By Blake Tommey
In the field of social psychology, scholars have coined a technical term known as plausibility structure. Among those who seek to understand how people’s thoughts, feelings and behaviors are influenced by others, plausibility structure is essentially a social arrangement wherein a person is surrounded by a consensus which reinforces that consensus.
Welford Orrock, director of the Virginia Baptist Kairos Initiative, puts it a bit more simply.
“When it comes to believing, we’re not crazy,” Orrock explains. “It’s important to be around people speaking the same language, conveying the same ideas, practicing the same practices and recognizing the same symbols.”
“For most young adults in the Millennial experience, the idea that we profess faith in Christ — that his ethic becomes our ethic, that his character becomes our character, that his mission becomes our mission — is an idea that is less and less prevalent. Part of young adult Christian community is about understanding that who we are is not wrong or misguided, and it’s important for us to be around individuals who share that same mission.”
That is why the Kairos Initiative [www.kairosinitiative.org ] will hold its third annual Fall Gathering Oct. 30-Nov. 1 at Eagle Eyrie Baptist Conference Center.
The weekend will feature keynote speaker Brian Jennings, student minister at First Baptist Church in Woodstock, Ga., as well as the music of Unbroken Light, a band out of Fredericksburg, Va. As young adults explore what it means to follow Jesus and join God in the world, a theme called “Renovate” will guide questions and discussion.

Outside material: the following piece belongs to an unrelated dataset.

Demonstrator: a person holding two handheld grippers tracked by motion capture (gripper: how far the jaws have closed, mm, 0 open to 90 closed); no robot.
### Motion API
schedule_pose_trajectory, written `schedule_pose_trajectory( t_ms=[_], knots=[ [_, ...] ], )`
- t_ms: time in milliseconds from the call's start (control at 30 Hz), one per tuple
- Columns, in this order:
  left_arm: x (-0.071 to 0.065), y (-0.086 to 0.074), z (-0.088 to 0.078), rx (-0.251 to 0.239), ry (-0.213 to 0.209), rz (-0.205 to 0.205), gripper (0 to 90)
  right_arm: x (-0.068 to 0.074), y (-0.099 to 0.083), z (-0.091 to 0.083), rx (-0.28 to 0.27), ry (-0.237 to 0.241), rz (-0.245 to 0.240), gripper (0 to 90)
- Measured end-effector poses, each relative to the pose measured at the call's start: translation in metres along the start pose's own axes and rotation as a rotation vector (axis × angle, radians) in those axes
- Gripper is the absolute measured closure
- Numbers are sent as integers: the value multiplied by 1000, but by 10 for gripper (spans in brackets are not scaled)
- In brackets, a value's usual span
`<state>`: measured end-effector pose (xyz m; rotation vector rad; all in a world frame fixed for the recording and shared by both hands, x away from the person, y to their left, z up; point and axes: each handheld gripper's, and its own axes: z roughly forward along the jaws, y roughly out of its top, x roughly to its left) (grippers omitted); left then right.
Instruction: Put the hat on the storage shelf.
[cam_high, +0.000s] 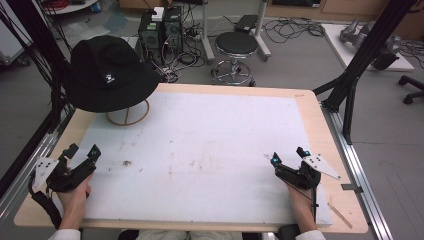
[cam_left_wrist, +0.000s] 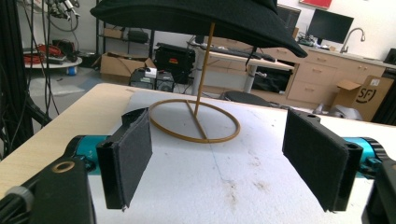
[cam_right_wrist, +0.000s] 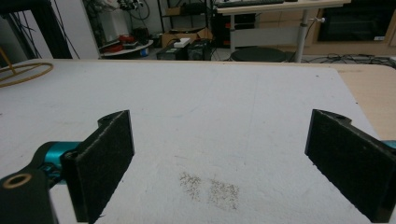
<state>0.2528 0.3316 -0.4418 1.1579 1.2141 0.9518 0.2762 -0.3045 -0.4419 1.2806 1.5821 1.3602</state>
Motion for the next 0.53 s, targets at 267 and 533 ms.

Jennifer Mullins, collegiate minster at Radford University and planning team leader for the gathering, says the theme hopes to capture young adults’ attraction toward God’s work of restoration, not only in their own lives but in the world around them.
“God is constantly creating and recreating in our lives,” Mullins says.
“No matter where you are in your faith — whether you are searching and have a lot of questions or feel very confident in your faith — God is at work restoring you and making the world new. Jeremiah 18, the passage that we will center on at Fall Gathering, reminds the community that it is constantly on the potter’s wheel, and that God is shaping us, molding us and remaking us.”
Through large worship gatherings as well as intimate breakout sessions, young adults across Virginia will be exploring God’s work of restoration together, not only among collegiate ministries but among any young adult community. It would be easy, Orrock says, to target only the isolated and insular experience of a college student at a fall gathering, but the foundation of the Kairos Initiative is about engaging the much larger experience of young adulthood.
“What really hits the Kairos idea on the head is the openness of the retreat to the full breadth of 18- to 25-year-olds,” Orrock says.
“The questions we’re asking and the scope of our worship and reflection is broader than simply what a college student is experiencing. This is a young adult retreat, and that means we engage bigger things, like vocation, calling and our relationship with the world and our neighbors. And even if the majority of the participants live in the college experience, we don’t think about that as a fixed perspective, but as a context for asking the questions that they will continue to ask for the rest of their lives — about calling, mission and identity.”